> **Task requirements**
The whole of the data is to be reproduced exactly.

> **Collected data**
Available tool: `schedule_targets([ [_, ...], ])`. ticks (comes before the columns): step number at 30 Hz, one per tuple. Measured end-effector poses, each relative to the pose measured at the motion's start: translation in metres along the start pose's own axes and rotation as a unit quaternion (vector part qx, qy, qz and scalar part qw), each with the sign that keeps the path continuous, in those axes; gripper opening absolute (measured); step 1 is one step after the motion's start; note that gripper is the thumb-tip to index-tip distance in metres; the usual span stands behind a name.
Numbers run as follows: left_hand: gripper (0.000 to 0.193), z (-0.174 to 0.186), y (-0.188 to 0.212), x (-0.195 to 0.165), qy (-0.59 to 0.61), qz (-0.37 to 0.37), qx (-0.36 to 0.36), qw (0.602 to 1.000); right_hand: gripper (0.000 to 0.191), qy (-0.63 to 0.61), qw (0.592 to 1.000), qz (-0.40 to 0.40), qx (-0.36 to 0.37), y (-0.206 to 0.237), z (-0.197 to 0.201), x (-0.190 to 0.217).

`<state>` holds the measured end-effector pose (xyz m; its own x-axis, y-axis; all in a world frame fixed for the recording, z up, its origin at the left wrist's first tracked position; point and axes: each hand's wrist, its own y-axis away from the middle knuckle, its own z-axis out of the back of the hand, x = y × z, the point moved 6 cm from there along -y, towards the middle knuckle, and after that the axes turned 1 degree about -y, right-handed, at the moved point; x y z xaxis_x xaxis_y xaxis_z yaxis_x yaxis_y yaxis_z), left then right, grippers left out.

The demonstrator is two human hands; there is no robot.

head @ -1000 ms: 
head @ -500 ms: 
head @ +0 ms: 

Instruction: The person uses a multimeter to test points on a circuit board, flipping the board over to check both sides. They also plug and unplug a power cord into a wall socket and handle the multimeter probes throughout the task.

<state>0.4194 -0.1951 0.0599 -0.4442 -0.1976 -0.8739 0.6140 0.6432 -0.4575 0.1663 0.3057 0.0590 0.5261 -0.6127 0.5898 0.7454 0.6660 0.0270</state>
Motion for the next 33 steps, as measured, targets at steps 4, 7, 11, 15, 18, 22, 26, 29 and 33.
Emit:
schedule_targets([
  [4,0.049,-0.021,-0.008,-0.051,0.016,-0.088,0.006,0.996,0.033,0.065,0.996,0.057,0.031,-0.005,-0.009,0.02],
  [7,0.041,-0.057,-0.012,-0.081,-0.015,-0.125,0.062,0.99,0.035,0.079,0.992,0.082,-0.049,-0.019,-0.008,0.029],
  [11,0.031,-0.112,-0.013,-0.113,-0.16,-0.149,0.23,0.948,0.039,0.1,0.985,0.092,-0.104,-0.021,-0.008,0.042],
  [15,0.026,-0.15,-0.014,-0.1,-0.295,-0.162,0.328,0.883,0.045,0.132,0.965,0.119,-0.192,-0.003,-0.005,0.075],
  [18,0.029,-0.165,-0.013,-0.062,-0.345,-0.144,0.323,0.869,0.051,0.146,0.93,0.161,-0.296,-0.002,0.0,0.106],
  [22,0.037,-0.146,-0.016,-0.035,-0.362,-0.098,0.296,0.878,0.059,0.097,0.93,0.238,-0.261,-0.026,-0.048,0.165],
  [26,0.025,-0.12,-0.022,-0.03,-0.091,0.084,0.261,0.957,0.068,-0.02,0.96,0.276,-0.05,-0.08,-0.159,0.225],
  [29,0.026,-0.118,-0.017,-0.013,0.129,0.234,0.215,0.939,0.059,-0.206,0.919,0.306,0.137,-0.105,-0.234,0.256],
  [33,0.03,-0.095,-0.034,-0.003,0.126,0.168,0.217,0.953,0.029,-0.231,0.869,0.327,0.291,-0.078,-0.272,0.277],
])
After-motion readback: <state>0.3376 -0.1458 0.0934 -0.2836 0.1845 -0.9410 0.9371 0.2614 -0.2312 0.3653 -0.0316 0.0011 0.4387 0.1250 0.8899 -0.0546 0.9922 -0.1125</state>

> **Expected answer**
Available tool: `schedule_targets([ [_, ...], ])`. ticks (comes before the columns): step number at 30 Hz, one per tuple. Measured end-effector poses, each relative to the pose measured at the motion's start: translation in metres along the start pose's own axes and rotation as a unit quaternion (vector part qx, qy, qz and scalar part qw), each with the sign that keeps the path continuous, in those axes; gripper opening absolute (measured); step 1 is one step after the motion's start; note that gripper is the thumb-tip to index-tip distance in metres; the usual span stands behind a name.
Numbers run as follows: left_hand: gripper (0.000 to 0.193), z (-0.174 to 0.186), y (-0.188 to 0.212), x (-0.195 to 0.165), qy (-0.59 to 0.61), qz (-0.37 to 0.37), qx (-0.36 to 0.36), qw (0.602 to 1.000); right_hand: gripper (0.000 to 0.191), qy (-0.63 to 0.61), qw (0.592 to 1.000), qz (-0.40 to 0.40), qx (-0.36 to 0.37), y (-0.206 to 0.237), z (-0.197 to 0.201), x (-0.190 to 0.217).

`<state>` holds the measured end-effector pose (xyz m; its own x-axis, y-axis; all in a world frame fixed for the recording, z up, its origin at the left wrist's first tracked position; point and axes: each hand's wrist, its own y-axis away from the middle knuckle, its own z-axis out of the back of the hand, x = y × z, the point moved 6 cm from there along -y, towards the middle knuckle, and after that the axes turned 1 degree about -y, right-handed, at the moved point; x y z xaxis_x xaxis_y xaxis_z yaxis_x yaxis_y yaxis_z), left then right, grippers left out.

The demonstrator is two human hands; there is no robot.

head @ -1000 ms: 
head @ -500 ms: 
head @ +0 ms: 

Instruction: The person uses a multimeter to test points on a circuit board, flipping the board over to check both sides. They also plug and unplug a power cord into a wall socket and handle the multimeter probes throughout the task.

<state>0.4194 -0.1951 0.0599 -0.4442 -0.1976 -0.8739 0.6140 0.6432 -0.4575 0.1663 0.3057 0.0590 0.5261 -0.6127 0.5898 0.7454 0.6660 0.0270</state>
Motion for the next 33 steps, as measured, targets at steps 4, 7, 11, 15, 18, 22, 26, 29 and 33.
Emit:
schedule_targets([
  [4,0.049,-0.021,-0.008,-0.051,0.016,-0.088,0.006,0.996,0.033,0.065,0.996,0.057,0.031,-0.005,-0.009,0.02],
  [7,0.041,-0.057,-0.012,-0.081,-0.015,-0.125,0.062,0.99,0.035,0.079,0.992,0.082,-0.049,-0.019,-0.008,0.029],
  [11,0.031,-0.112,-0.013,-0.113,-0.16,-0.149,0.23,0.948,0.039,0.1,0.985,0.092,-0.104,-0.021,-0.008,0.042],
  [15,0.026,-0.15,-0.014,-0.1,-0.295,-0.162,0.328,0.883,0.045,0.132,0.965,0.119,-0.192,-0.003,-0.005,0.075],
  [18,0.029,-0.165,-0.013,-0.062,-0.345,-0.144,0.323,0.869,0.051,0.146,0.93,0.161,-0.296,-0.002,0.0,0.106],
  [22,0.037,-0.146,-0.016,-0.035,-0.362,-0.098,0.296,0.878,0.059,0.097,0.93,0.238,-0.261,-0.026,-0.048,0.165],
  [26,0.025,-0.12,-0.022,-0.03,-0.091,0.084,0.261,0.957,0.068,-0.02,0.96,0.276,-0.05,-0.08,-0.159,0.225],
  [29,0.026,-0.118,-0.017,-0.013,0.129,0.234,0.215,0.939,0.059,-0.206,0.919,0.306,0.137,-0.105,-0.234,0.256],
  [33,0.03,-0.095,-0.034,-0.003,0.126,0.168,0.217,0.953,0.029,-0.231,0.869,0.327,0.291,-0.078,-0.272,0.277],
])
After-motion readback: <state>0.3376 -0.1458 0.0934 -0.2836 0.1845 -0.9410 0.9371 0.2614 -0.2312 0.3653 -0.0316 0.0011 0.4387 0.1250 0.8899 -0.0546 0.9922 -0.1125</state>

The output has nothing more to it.